The World Health Organization (WHO) announced an update to guidance on the prevention, diagnosis, and treatment of chronic hepatitis B (HBV) infection at the 2024 Asian Pacific Conference for the Study of Liver Disease in Kyoto, Japan. New guidelines will expand eligibility for treatment and simplify access to HBV testing and treatment. This includes alternative antiviral therapy regimens, expanding eligibility for prophylactic antivirals among pregnant women to prevent transmission, improved inclusion of adolescents in treatment, and improved diagnostic testing. Further, new HBV testing technology using DNA assays, reflex hepatitis B virus DNA testing, and point-of-care viral load testing were included in the new guidelines to better detect cases. This includes testing for those coinfected with hepatitis delta, which is a significant source of morbidity and mortality. These new guidelines aim to reduce barriers to testing and treatment of chronic hepatitis B infection.
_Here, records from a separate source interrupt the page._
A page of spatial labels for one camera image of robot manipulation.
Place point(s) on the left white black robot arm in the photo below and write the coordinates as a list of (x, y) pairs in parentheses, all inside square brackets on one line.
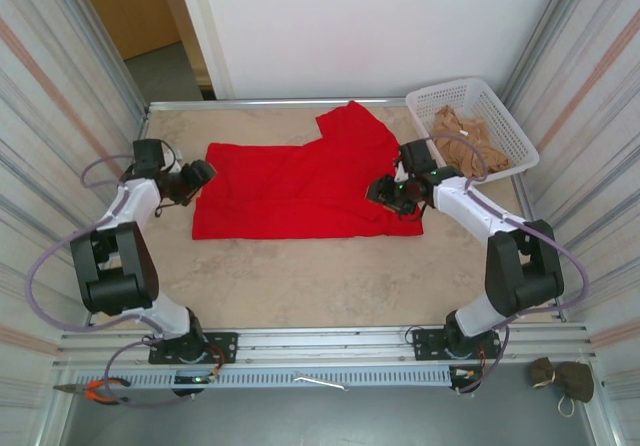
[(115, 266)]

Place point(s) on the brown wooden door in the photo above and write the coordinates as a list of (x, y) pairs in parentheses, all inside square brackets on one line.
[(130, 11)]

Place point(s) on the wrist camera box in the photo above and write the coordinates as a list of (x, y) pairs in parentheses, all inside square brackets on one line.
[(174, 163), (400, 171)]

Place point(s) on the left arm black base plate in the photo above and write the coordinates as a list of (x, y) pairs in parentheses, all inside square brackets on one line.
[(225, 346)]

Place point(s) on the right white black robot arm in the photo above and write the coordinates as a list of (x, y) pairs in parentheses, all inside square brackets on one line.
[(525, 266)]

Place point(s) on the tan cloth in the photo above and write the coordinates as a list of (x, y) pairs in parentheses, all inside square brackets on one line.
[(465, 146)]

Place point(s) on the aluminium mounting rail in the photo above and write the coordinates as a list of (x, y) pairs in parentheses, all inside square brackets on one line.
[(325, 346)]

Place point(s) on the white plastic basket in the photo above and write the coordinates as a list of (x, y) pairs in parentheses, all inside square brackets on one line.
[(515, 131)]

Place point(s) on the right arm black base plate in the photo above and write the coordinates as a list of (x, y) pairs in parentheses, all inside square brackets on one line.
[(427, 343)]

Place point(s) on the small brown cloth pouch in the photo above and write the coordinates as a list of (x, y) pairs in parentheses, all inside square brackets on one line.
[(542, 372)]

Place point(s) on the metal hex key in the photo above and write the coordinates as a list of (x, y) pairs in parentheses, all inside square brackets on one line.
[(320, 381)]

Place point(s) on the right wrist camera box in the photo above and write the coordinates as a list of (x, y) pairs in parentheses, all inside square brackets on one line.
[(400, 171)]

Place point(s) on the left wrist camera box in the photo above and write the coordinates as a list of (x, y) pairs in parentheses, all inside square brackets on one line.
[(174, 163)]

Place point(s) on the red t-shirt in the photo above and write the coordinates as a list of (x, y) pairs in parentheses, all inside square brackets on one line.
[(300, 191)]

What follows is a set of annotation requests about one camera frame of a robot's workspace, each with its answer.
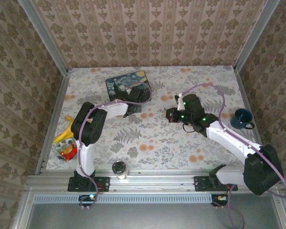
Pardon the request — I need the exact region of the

The new WHO guidelines aim to reduce new infections by 90% and deaths by 65% by 2030. According to GlobalData epidemiologists, diagnosed prevalent cases of HBV are expected to rise from 21,499,000 in 2024 to 22,430,000 cases in 2029 in the 16 major markets (16MM: US, France, Germany, Italy, Spain, the UK, Japan, Australia, Brazil, Canada, China, India, Mexico, Russia, South Africa, South Korea). However, the implementation of these updated guidelines, which primarily focus on treatment and prevention, will likely drive a reduction in cases and fall below current forecast estimates. New guidelines come at a time when more than 250 million people have chronic hepatitis B infection and deaths are increasing each year. This is driven by mother-to-child transmission or infection shortly after birth through infected body fluids. There has been progress to reduce this mode of transmission including timely universal infant HBV vaccination, which is nearly 100% effective against this virus. Immunization coverage, however, is only 45% globally, with notably poor coverage in the WHO Africa Region, where only 20% of infants receive immunisation. Treatment for chronic hepatitis B infection by antivirals is very effective and improves survival and reduces the progression of liver disease and subsequent development of liver cancer.

The WHO Western Pacific Region and WHO African Region, which are modelled by GlobalData in China and Australia estimates, have notably larger burdens of disease. New guidelines will likely have larger impacts in countries with a higher current prevalence of HBV, but improved testing and treatment will lower the overall prevalence of HBV across markets.